(Extracted data entries)

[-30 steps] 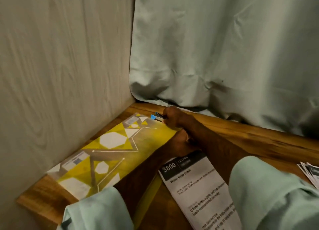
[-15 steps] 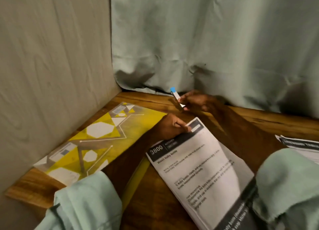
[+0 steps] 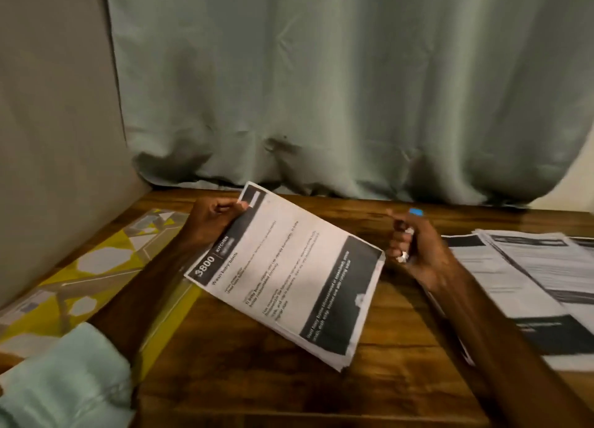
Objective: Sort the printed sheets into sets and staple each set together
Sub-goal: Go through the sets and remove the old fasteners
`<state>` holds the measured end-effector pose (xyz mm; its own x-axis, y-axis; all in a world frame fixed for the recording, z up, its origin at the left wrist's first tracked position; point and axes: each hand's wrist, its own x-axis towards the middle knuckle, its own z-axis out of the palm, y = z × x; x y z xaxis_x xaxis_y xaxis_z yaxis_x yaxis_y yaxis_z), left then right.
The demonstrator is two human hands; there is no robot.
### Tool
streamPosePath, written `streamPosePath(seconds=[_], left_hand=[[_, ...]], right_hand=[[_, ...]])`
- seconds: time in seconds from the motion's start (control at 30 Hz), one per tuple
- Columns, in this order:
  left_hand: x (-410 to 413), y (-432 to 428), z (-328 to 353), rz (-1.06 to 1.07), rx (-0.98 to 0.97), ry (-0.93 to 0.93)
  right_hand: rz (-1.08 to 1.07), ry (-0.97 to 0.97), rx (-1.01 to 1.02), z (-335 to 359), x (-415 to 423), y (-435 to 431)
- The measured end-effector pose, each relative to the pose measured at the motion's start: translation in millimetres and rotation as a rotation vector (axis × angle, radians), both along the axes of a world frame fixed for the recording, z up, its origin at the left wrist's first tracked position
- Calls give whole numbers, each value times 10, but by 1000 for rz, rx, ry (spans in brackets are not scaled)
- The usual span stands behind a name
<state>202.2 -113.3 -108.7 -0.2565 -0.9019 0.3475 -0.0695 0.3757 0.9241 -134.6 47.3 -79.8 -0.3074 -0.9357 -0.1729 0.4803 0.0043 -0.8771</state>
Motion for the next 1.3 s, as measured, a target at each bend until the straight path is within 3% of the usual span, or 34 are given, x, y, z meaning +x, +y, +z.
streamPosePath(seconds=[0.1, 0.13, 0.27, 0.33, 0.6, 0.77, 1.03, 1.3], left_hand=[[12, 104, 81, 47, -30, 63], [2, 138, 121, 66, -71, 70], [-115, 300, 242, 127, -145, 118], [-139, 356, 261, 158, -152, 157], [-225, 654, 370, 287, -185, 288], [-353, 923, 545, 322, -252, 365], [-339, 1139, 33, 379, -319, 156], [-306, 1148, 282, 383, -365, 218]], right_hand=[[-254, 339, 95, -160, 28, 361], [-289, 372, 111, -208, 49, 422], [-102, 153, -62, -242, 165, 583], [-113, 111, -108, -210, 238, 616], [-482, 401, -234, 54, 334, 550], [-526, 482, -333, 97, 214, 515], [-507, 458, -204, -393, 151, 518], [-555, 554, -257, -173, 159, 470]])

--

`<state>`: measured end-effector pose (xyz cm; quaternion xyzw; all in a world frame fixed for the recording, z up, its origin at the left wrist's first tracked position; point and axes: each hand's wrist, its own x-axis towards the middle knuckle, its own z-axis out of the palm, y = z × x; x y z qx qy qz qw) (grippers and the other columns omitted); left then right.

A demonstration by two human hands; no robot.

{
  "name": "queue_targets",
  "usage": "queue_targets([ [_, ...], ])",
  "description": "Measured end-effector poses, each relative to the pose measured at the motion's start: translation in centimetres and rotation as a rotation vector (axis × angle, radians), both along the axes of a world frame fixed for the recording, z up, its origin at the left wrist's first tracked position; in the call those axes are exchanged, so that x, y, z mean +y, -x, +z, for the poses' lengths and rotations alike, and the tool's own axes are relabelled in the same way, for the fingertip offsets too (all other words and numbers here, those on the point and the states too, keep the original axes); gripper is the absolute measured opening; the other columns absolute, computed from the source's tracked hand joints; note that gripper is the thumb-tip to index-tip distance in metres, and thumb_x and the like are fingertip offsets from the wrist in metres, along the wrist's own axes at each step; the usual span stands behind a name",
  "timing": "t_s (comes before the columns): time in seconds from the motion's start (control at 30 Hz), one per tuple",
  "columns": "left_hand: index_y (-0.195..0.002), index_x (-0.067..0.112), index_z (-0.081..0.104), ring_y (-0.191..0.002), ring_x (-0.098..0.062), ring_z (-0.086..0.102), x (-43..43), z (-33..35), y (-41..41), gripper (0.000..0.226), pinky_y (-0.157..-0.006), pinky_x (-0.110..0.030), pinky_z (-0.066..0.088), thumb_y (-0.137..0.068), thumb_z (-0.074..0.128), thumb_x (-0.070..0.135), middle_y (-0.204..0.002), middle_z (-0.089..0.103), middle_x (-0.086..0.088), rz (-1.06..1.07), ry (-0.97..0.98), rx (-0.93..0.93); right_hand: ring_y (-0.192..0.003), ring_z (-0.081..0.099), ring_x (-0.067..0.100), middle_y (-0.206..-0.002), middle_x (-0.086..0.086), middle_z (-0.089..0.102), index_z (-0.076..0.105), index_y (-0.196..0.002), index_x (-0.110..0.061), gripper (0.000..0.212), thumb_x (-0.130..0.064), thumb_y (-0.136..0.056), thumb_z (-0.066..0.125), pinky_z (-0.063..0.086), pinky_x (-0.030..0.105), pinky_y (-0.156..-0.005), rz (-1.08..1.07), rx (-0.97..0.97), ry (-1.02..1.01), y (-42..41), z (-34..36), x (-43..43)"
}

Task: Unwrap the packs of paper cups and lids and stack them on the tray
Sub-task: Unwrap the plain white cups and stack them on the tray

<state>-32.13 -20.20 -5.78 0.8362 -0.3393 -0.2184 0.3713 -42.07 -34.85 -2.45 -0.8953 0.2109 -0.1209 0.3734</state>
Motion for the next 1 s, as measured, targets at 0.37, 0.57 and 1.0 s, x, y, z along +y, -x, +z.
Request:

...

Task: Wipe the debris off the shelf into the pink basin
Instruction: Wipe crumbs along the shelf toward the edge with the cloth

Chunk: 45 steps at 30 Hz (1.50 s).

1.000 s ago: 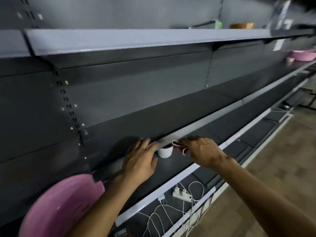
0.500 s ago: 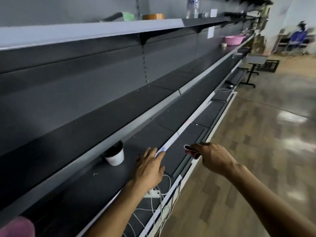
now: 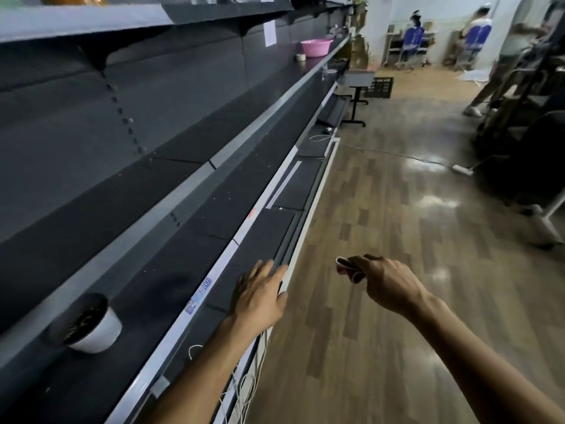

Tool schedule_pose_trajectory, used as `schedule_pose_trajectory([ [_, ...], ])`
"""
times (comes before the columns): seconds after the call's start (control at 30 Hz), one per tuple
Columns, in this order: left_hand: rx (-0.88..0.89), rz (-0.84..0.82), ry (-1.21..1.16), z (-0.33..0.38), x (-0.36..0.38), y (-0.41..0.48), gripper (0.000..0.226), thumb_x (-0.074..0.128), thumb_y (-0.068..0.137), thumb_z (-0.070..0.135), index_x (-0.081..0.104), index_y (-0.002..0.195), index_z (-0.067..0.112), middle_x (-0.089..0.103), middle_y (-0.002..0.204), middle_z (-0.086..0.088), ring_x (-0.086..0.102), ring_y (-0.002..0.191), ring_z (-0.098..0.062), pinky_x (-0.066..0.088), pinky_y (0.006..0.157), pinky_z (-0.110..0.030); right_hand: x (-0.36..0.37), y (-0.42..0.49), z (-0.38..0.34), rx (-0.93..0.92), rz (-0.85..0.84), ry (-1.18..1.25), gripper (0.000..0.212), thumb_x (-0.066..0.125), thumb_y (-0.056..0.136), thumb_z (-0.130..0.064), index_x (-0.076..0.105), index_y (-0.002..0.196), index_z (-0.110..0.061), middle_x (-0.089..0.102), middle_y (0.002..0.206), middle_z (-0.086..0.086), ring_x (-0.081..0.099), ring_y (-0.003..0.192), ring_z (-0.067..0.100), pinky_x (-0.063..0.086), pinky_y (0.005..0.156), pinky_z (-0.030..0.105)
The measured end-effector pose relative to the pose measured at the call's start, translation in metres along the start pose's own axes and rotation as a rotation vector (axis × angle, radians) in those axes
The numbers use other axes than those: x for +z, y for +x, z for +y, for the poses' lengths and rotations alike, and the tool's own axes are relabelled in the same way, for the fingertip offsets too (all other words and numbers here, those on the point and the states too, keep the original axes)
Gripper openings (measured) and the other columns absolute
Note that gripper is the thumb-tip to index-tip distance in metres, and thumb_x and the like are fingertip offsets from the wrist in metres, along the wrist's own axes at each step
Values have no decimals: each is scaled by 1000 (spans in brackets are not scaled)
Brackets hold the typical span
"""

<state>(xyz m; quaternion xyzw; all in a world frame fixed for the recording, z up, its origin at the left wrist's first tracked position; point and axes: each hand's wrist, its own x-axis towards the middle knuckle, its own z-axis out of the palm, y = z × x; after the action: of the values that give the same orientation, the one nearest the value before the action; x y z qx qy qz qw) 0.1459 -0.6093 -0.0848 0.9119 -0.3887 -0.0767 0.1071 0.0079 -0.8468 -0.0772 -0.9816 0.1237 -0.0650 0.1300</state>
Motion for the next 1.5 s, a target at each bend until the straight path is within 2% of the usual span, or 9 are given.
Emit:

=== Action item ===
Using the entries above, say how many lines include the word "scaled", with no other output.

=== Result of this exercise ===
2